No line before the one holding "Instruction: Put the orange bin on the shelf" is to be copied; that line and all after it, through the end of the listing, are returned exactly, minus pictures.

+--

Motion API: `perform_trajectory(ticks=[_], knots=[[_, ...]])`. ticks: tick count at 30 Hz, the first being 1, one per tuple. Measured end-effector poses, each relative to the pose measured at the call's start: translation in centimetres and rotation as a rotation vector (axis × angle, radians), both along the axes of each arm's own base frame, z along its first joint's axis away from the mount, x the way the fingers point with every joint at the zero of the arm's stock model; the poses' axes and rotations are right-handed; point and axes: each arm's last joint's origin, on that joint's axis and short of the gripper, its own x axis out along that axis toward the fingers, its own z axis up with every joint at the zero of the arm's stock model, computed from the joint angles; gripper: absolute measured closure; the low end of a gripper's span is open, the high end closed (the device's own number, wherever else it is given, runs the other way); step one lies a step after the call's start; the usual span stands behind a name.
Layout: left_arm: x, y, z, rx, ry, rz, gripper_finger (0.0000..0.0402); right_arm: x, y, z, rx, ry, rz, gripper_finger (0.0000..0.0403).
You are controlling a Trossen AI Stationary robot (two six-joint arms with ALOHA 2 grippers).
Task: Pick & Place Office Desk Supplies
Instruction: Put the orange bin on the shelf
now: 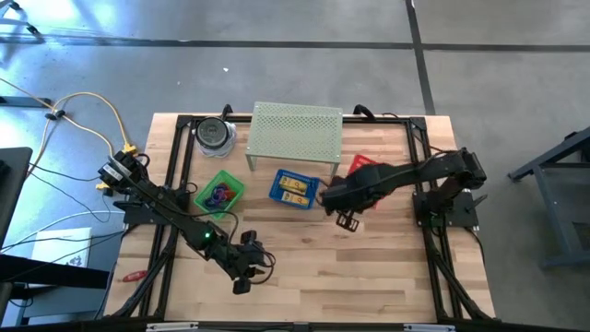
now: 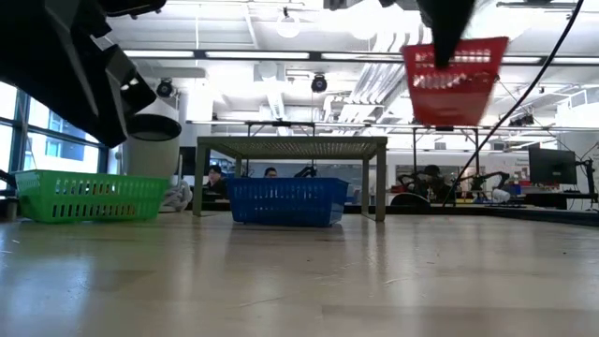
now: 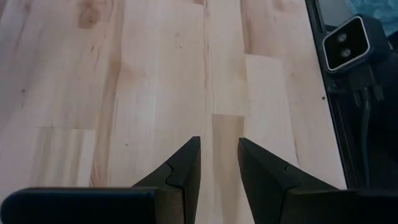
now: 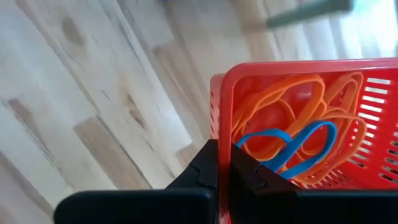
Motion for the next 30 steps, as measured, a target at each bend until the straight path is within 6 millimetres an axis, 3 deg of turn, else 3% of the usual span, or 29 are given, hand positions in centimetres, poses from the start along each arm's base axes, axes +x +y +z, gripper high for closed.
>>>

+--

## SOLVED EXERCISE
Instruction: Put the orange bin on the shelf
now: 
now: 
now: 
now: 
Motion for the next 30 steps, as measured, a target at each bend until the straight path is within 6 millimetres an axis, 3 deg of turn, else 3% of the usual span, or 29 are given, hand positions in centimetres, poses from the start along each arm's base axes, axes +x +y +z, gripper high for closed.
>>>

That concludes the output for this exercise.